Well, I feel the same , when I see people hiring them as their 'Wedding Photographer' only to get snapshots from the 'photographer', you wont be able to differentiate whether it was taken on a cellphone or a DSLR.
But hey, not everyone is your client is it? So I stopped worrying and now only focus on how I can improve myself and my art and indeed it has helped me a lot.
I would advise you to use social media only for promotion and networking purposes, not for chatting,whining and seeing how 'fauxtogs' are ruining the industry.


----------



## pixmedic (Aug 16, 2014)

Learn how to use multiple flashes and start doing formal portraits. 
you will automatically  be segregated from 90% of the Facebook "lifestyle" and "natural light" photographers that don't know what the hot shoe mount on their camera is for.
People that want nice, staged, formal shots instead of some shot of them by a tree in their back yard will come to you. 
Offer people something that they cant get by just having some friend with a camera take for them in the front yard. 

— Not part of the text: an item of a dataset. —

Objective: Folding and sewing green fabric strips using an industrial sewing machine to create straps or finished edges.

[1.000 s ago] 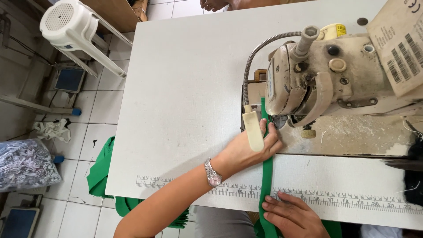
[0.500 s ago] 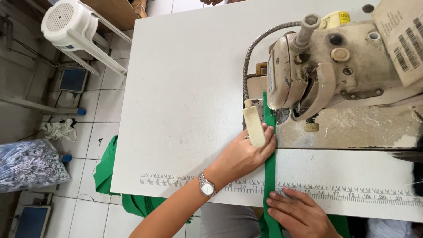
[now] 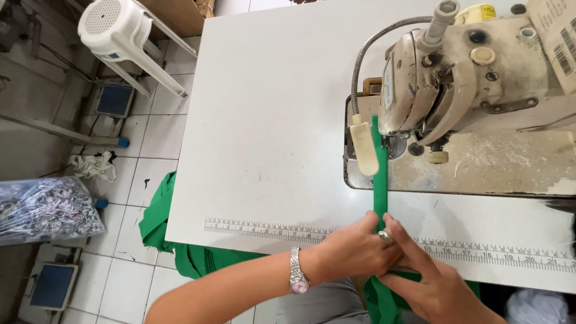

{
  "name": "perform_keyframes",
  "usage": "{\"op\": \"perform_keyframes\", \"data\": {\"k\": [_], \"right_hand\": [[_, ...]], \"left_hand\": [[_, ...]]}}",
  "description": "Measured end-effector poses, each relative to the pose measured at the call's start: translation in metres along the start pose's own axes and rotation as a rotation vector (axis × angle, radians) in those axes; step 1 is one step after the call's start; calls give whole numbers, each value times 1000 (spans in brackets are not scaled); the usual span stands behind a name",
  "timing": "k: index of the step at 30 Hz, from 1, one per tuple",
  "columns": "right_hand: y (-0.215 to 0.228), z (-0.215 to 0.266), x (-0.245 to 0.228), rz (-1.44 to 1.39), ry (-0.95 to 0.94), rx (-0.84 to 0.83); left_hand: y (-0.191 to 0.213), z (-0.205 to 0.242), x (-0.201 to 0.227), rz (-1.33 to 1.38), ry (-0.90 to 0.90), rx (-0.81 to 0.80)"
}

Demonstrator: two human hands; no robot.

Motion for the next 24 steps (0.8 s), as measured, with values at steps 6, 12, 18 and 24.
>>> {"op": "perform_keyframes", "data": {"k": [6, 12, 18, 24], "right_hand": [[-5, -2, 1, 25, -41, -24], [-4, 13, 4, -70, 27, 115], [42, -5, -41, -34, -122, 317], [70, -13, -43, -70, -154, 450]], "left_hand": [[-20, 4, 12, -120, -98, -33], [-2, 0, -12, 84, 26, 59], [-32, 10, -95, 211, 283, 214], [-46, -4, -125, 280, 435, 229]]}}
Point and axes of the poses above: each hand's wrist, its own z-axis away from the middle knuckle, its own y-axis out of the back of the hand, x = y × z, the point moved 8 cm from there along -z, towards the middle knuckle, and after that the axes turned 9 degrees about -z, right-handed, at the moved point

but above all, offer people quality. 
if your work stands out (and/or you are a good sales person) you will get work. 
Show people something that makes them say "wow, I want that too"


----------



## pgriz (Aug 16, 2014)

The "business" of photography is first, and foremost a business.  But that's only if you want to actually earn money at it.  If you wish to convert the uncomprehending, then that's missionary work, and missionary work may be good for the soul, but almost never the wallet.  It's much more profitable to sell to those who already know what they want, and then you give them that.  It may not be what YOU want to do, but that's where you have to decide what's more important to you.  Nothing says that you can't make a living giving people what THEY want (that's known as being a professional), and then in your free time, do what YOU want to do.  That's known as a hobby.   If you become really well known and become in demand, then perhaps you can blend the two.


----------



## Browncoat (Aug 16, 2014)

If you are a true professional, the Facebook fauxtographers are NOT your competition. People in that market are not looking for professional photography, they are looking to share something online. There is a lesson to be learned here.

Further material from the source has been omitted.